En ce qui concerne l’injonction de retour :
8. Aux termes de l’article 13 de la convention européenne des droits de l’homme et de sauvegarde des libertés fondamentales : « Toute personne dont les droits et libertés reconnus dans la présente Convention ont été violés, a droit à l’octroi d’un recours effectif devant une instance nationale, alors même que la violation aurait été commise par des personnes agissant dans l’exercice de leurs fonctions officielles. ». Aux termes de l’article L. 761-9 du code de l’entrée et du séjour des étrangers et du droit d’asile : « L’éloignement effectif de l’étranger faisant l’objet d’une décision portant obligation de quitter le territoire français ne peut intervenir à Mayotte : (..) ; 2° Si l’étranger a saisi le tribunal administratif d’une demande sur le fondement de l’article L. 521-2 du code de justice administrative, avant que le juge des référés ait informé les parties de la tenue ou non d’une audience publique en application du deuxième alinéa de l’article L. 522-1 du même code, ni, si les parties ont été informées d’une telle audience, avant que le juge ait statué sur la demande. ».

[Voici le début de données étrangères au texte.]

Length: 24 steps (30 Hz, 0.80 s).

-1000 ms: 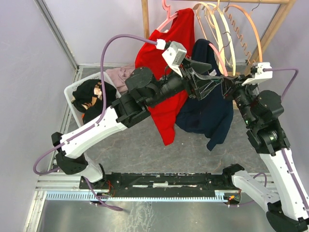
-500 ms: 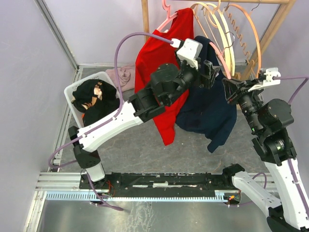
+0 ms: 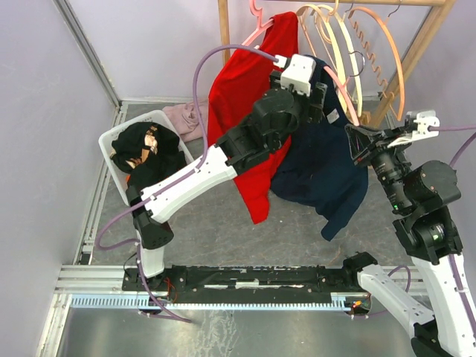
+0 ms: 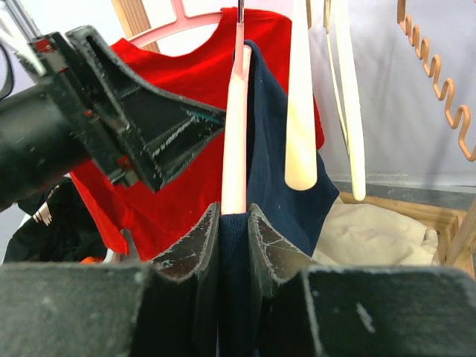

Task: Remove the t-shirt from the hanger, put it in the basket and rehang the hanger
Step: Remove the T-shirt from the clothesline.

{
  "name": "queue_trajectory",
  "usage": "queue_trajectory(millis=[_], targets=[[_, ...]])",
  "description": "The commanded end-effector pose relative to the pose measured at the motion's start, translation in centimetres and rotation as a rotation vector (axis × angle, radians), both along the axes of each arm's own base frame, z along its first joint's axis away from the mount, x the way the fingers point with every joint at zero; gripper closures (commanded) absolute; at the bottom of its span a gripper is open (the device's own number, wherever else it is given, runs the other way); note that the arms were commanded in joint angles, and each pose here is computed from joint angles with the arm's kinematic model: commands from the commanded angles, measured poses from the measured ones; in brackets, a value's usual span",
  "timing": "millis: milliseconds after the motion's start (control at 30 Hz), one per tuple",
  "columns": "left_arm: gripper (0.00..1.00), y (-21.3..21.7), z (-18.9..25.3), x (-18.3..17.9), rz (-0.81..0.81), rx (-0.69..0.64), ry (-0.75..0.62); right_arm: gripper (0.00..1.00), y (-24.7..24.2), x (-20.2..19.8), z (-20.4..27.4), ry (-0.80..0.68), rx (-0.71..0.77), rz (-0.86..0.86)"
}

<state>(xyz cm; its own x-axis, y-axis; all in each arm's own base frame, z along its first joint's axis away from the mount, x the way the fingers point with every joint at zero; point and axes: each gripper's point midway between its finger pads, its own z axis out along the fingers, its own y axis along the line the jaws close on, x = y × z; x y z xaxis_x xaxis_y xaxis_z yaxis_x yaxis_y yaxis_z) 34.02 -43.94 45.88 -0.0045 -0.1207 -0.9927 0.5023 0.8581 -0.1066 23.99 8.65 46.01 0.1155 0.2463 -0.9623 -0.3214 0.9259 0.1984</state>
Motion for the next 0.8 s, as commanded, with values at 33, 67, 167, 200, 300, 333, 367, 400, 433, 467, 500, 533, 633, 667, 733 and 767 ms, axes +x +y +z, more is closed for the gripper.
queue_trajectory(millis=[33,67,167,200,300,333,367,400,433,467,500,533,633,667,733,767], targets=[[0.23,2.0,3.1,2.1,0.048,-0.091,-0.044,0.99,-0.5,-2.4,5.0,-0.169,0.064,0.022],[0.23,2.0,3.3,2.3,0.048,-0.096,-0.05,0.99,-0.5,-2.5,5.0,-0.169,0.063,0.022],[0.24,1.7,3.2,2.9,0.043,-0.094,-0.049,0.99,-0.6,-2.6,4.8,-0.167,0.064,0.021],[0.24,1.5,3.2,3.0,0.032,-0.095,-0.046,0.99,-0.6,-2.7,4.8,-0.167,0.064,0.022],[0.24,0.6,3.1,2.8,-0.013,-0.104,-0.043,0.99,-0.6,-2.8,4.8,-0.167,0.063,0.023],[0.24,0.2,3.1,2.6,-0.036,-0.109,-0.042,0.99,-0.6,-2.8,4.8,-0.167,0.062,0.022],[0.24,0.1,3.2,2.3,-0.055,-0.119,-0.041,0.99,-0.6,-2.8,4.8,-0.168,0.062,0.022],[0.24,-0.2,3.0,2.1,-0.075,-0.121,-0.037,0.99,-0.6,-2.8,4.8,-0.169,0.062,0.024],[0.24,-0.4,3.0,1.9,-0.092,-0.129,-0.035,0.99,-0.6,-2.9,4.9,-0.17,0.062,0.025],[0.24,-0.6,2.9,1.7,-0.107,-0.135,-0.033,0.99,-0.6,-2.8,4.8,-0.17,0.06,0.026],[0.24,-0.7,2.9,1.5,-0.115,-0.141,-0.034,0.99,-0.5,-2.9,4.9,-0.172,0.06,0.028],[0.24,-0.7,3.0,1.5,-0.12,-0.148,-0.037,0.99,-0.5,-2.9,4.9,-0.173,0.06,0.028],[0.24,-1.0,3.1,1.5,-0.127,-0.152,-0.042,0.99,-0.5,-3.0,4.9,-0.176,0.059,0.033],[0.24,-1.2,3.2,1.5,-0.132,-0.151,-0.042,0.99,-0.5,-3.0,4.9,-0.175,0.058,0.033],[0.24,-1.4,3.3,1.5,-0.14,-0.156,-0.042,0.99,-0.6,-3.2,4.9,-0.178,0.056,0.032],[0.24,-1.3,3.5,1.5,-0.137,-0.162,-0.045,0.99,-0.6,-3.2,4.9,-0.179,0.055,0.031]])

9. En l’espèce, il résulte de l’instruction que le requérant a quitté le centre de rétention de Pamandzi le 25 janvier 2025 à 9h40 heures, heure de Mayotte, en vue de son éloignement par bateau, avant l’enregistrement de sa requête le même jour à 10h08, heure de Mayotte. Dans ces conditions, compte tenu de la proximité sur Petite-Terre du CRA de Pamandzi du Port, il y a lieu de considérer, en l’absence de toute information contraire, que l’éloignement du requérant est intervenu antérieurement à l’enregistrement de sa requête, sans méconnaissance des stipulations et dispositions et précitées. Par suite, ses conclusions tendant à ce qu’il soit enjoint au préfet de Mayotte d’organiser son retour à Mayotte doivent être rejetées.

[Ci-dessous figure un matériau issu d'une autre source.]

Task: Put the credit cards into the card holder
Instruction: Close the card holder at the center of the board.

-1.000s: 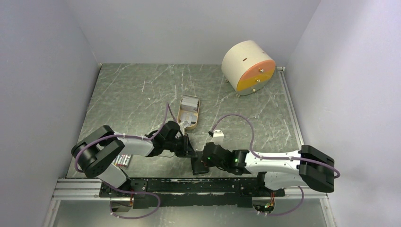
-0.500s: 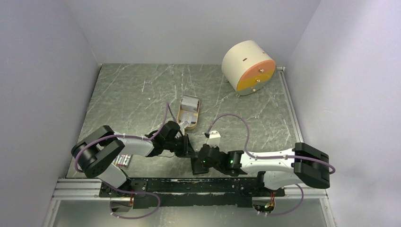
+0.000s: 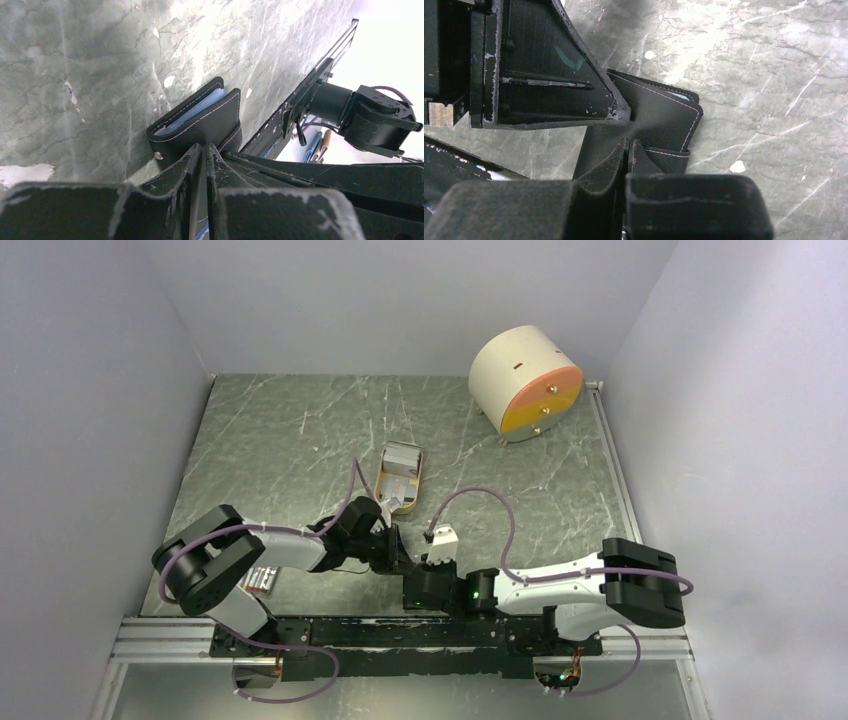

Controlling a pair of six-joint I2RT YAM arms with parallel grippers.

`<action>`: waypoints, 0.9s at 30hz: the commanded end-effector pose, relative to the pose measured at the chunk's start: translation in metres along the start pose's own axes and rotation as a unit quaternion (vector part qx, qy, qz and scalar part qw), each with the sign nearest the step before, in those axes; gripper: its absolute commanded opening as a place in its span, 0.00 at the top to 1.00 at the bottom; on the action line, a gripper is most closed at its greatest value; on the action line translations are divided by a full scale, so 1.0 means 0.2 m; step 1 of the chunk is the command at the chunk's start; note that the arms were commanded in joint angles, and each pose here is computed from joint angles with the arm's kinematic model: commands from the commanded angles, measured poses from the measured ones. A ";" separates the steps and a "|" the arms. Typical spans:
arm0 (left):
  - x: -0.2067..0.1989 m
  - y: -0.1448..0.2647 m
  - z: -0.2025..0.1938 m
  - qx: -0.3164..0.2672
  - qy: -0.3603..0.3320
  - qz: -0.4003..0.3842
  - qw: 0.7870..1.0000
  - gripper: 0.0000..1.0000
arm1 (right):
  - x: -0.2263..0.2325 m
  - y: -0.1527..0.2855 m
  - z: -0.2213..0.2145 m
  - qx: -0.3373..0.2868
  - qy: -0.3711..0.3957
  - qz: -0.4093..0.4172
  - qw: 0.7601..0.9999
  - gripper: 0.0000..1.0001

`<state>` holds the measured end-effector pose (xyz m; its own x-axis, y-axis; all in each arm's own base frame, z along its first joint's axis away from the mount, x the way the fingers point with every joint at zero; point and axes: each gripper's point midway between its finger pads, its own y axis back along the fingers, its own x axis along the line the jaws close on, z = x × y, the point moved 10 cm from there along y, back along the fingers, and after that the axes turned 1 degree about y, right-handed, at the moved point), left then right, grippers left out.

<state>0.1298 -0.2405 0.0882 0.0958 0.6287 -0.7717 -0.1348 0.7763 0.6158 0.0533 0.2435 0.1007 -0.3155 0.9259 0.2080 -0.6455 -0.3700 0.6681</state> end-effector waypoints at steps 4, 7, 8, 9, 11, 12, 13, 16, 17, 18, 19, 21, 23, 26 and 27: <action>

En ce qui concerne les frais relatifs au litige :
10. Dans les circonstances de l’espèce, il y a lieu, de mettre à la charge de l’Etat une somme de 600 euros, au titre des dispositions de l’article L. 761-1 du code de justice administrative.
ORDONNE :
Article 1er : Les effets de l’arrêté litigieux sont suspendus en tant qu’il fait obligation au requérant de quitter le territoire français et interdiction d’y revenir.
Article 2 : Il est enjoint au préfet de Mayotte de délivrer au requérant une autorisation provisoire de séjour à son retour à Mayotte.
Article 3 : L’Etat versera au requérant une somme de 600 euros au titre des dispositions de l’article L. 761-1 du code de justice administrative.
Article 4 : Le surplus des conclusions de la requête est rejeté.
Article 5 : La présente ordonnance sera notifiée à M. F… D… et au préfet de Mayotte. Copie en sera, en outre, transmise au ministre de l’intérieur et des Outre-mer.
Fait à Mamoudzou, le 1er février 2025.
Le juge des référés,
F. SAUVAGEOT
La République mande et ordonne au préfet de Mayotte en ce qui le concerne ou à tous commissaires de justice à ce requis en ce qui concerne les voies de droit commun contre les parties privées, de pourvoir à l’exécution de la présente décision.